Se ha debatido durante muchos años sobre las causas de la inflación, pero en la actualidad existe un cierto consenso. Según el ministro Guzmán, la inflación es “multicausal” y en esa expresión encajan numerosas causas que impulsan la inflación: puede ser estructural, por la existencia de sectores muy concentrados; importada, por el aumento del precio de las commodities; cambiaria, por efecto de una devaluación; puede obedecer a una puja distributiva; o darse de modo inercial, acomodándose a distintas expectativas de los operadores financieros. Finalmente, también hay que incluir entre las causas que la impulsan, la emisión monetaria excesiva para cubrir persistentes déficits fiscales. Todavía hay quienes discuten esta cuestión por lo que conviene detenerse aquí un momento. La ortodoxia neoliberal siempre consideró que el problema de la inflación era una cuestión monetaria, considerando que cualquier aumento de la cantidad de dinero en la economía, por encima del crecimiento del producto, provocaría un aumento proporcional de los precios. De allí que las recetas tradicionales, acogidas por el FMI, llevaban a reclamar la reducción del déficit para evitar la emisión monetaria que lo financia. En realidad, la intención oculta de estas medidas consistía en reducir el tamaño del Estado.  Frente a esta ortodoxia monetaria, se alzaron voces heterodoxas que señalaban que un déficit moderado en momentos de recesión actuaba como estabilizador automático y que una inflación benigna permitía aumentar el consumo, la producción, la recaudación fiscal y el gasto público. En cierto modo, estas políticas heterodoxas han ganado espacio en la última crisis provocada por el coronavirus, y las políticas económicas de las principales economías capitalistas han desbordado ampliamente los límites que imponía la ortodoxia financiera, admitiendo generosos déficit e inyectando enormes cantidades de crédito en la economía para evitar una recesión.  Sin embargo, no se debe caer en el error de considerar que los déficits fiscales se pueden financiar eternamente con emisión. Aquí, como en otras tantas cosas de la vida, el tamaño importa, y es evidente que la herramienta  de monetizar el déficit se agota cuando la inflación alcanza niveles alarmantes.

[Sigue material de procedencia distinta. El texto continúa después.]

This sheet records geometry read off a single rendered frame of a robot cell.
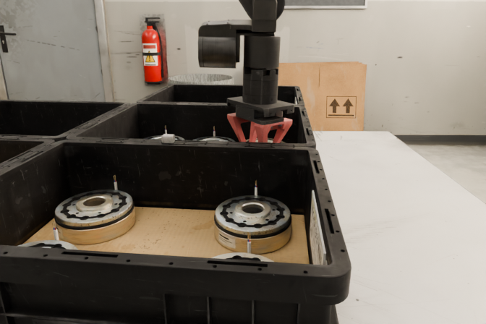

El problema de reducir la inflación

Cuando un Gobierno quiere abordar el problema generado por una inflación desbocada, las herramientas que tiene a su alcance no son muchas. Para liderar ese proceso los gobiernos deben asumir un compromiso firme en alcanzar en un tiempo razonable un equilibrio en las cuentas públicas reduciendo al mismo tiempo la monetización del déficit. Hacerlo de un modo gradual, a lo largo de varios años, tratando de evitar una recesión de la economía, ha sido el objetivo proclamado por el ministro Guzmán, lo que se ha traducido en una negociación difícil y prolongada. Si tomamos como referencia la estrategia que adoptaron los países que redujeron la inflación, junto con los compromisos que adopta el Gobierno, hace falta contar con el concurso de los agentes sociales para anclar expectativas. Y esta participación tiene efectos reales si el plan presentado por el Gobierno resulta creíble. En esa búsqueda de credibilidad, la presencia de un auditor de las cuentas públicas, como es el FMI, puede ser de suma utilidad. De modo que si se considera que el acuerdo alcanzado puede dar inicio a una estrategia viable para reducir la inflación, debemos considerar que estamos ante una buena oportunidad para resolver “el problema económico  más grave de la Argentina”.